Thanks to all that have helped me indirectly on getting this started.


----------



## saunterer (May 6, 2014)

And here is my method for cutting TBG....


----------



## ghost0311/8541 (Jan 6, 2013)

i go 1 inch to 3/4 inch taper at 9 1/2 long thats me others have there way mine works for me.


----------



## TSM (Oct 8, 2013)

It depends on what type of ammo, how long your draw. If you want more speed, use a tapered cut. If you want longer band life, use a straight cut. My setup is 3/4"-1/2" tapered, 7" active length (between the pouch tie and fork tie) and I shoot mostly 3/8" steel and 1/2" marbles on about a 32" draw. I usually get 200-300 shots before a band change. Hope that helps.


----------



## saunterer (May 6, 2014)

ghost0311/8541 said:


> i go 1 inch to 3/4 inch taper at 9 1/2 long thats me others have there way mine works for me.

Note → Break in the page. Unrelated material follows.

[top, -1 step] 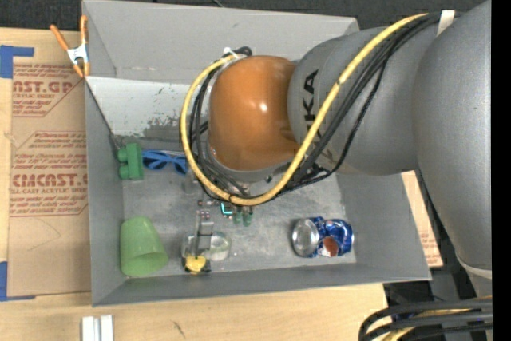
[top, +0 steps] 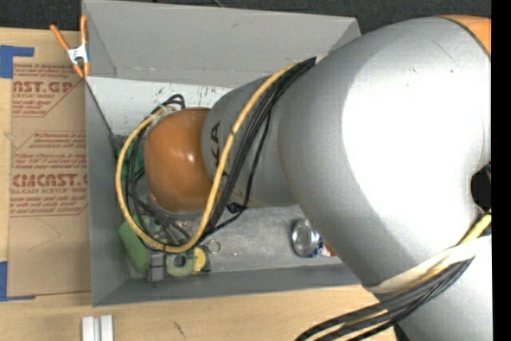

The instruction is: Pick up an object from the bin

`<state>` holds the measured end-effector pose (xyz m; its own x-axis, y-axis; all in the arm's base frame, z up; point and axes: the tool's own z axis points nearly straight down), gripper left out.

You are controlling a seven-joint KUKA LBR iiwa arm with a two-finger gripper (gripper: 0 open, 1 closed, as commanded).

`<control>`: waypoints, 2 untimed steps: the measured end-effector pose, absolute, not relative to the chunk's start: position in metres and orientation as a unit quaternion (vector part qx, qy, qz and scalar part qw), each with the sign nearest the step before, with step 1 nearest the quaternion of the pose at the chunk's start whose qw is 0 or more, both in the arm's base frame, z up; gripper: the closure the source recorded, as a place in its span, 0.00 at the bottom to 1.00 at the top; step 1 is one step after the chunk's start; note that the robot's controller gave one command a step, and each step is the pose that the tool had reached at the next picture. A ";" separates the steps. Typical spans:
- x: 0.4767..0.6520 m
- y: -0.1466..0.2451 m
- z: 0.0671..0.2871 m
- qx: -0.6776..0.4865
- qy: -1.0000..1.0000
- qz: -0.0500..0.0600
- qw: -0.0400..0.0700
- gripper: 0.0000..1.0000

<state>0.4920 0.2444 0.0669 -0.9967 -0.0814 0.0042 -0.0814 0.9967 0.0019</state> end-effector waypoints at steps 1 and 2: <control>0.488 0.246 0.100 -0.088 -0.996 -0.001 -0.001 0.00; 0.489 0.246 0.099 -0.121 -0.993 -0.001 0.000 0.00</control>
Offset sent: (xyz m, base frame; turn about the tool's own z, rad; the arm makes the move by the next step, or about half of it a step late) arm -0.0039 0.0007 0.0331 0.2584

Thanks. I've read a lot (maybe just too much) over the past week, and somewhere mentioned that if my draw was 34" that my bands should be 8.1" or so.



TSM said:


> It depends on what type of ammo, how long your draw. If you want more speed, use a tapered cut. If you want longer band life, use a straight cut. My setup is 3/4"-1/2" tapered, 7" active length (between the pouch tie and fork tie) and I shoot mostly 3/8" steel and 1/2" marbles on about a 32" draw. I usually get 200-300 shots before a band change. Hope that helps.


Thanks. I'll be shooting 3/8" steel for varmint control and probably tons of pea gravel that I have laying around on the farm for fun. I just cut up a bunch of straight and a bunch of tapered (based on http://www.slingshotchannel.com/band_calc.html). I guess I'll just have to try out what works and just have fun with it.


----------



## ghost0311/8541 (Jan 6, 2013)

that may be for someone who has a anchor point i dont i draw until it feels right past my sholder most of the time.


----------



## Mr.Teh (Feb 28, 2012)

A nice shooter, now band it and let the ammo fly, have a good shot !!


----------



## saunterer (May 6, 2014)

Thanks Mr. Teh,

I whipped up a natural fork tonight and banded it up. I actually like it better.

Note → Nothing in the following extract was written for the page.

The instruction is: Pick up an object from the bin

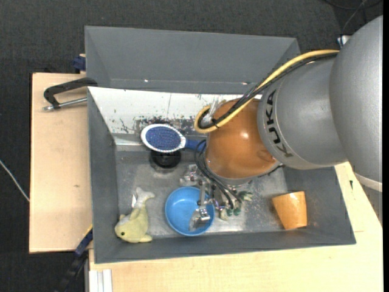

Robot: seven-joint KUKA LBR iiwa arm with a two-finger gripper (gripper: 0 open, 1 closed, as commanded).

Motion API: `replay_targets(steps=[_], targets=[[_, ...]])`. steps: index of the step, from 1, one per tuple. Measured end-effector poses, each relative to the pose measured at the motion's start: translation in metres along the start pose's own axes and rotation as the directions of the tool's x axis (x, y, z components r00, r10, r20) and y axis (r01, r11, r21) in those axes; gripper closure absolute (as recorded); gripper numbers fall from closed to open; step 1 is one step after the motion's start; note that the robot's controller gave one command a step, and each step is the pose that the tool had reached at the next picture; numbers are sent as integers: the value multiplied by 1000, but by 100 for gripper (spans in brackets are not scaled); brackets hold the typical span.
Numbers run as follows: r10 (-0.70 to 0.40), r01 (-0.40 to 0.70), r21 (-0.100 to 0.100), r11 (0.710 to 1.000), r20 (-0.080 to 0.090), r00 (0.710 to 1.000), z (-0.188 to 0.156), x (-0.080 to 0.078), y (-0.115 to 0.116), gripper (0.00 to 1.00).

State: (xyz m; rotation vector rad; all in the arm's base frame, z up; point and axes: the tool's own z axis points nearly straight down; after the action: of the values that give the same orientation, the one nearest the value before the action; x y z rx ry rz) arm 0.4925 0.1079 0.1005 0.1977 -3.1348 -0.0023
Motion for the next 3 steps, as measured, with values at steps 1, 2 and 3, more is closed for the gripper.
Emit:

And of course I banded up the homemade HTS too, with some tapers that I cut out.










Oh trust me, I shot a couple of hundred times tonight since I still have a ton or so of pea gravel left over from a project. Amazing how well these homemade slingshots shot with TBG versus the big box store slingshots. I was knocking soda cans at 30 feet or so with relative ease.


----------



## Underachiever (Oct 17, 2013)

Very nice shooters, have a great time at this wonderful forum!

Take care and always wear safety glasses!

Luke


----------



## Whitewolf (Mar 13, 2014)

welcome aboard. This is a great site for us noob's!

Dennis


----------



## Mr.Teh (Feb 28, 2012)

With bands it looks much better  have fun !


----------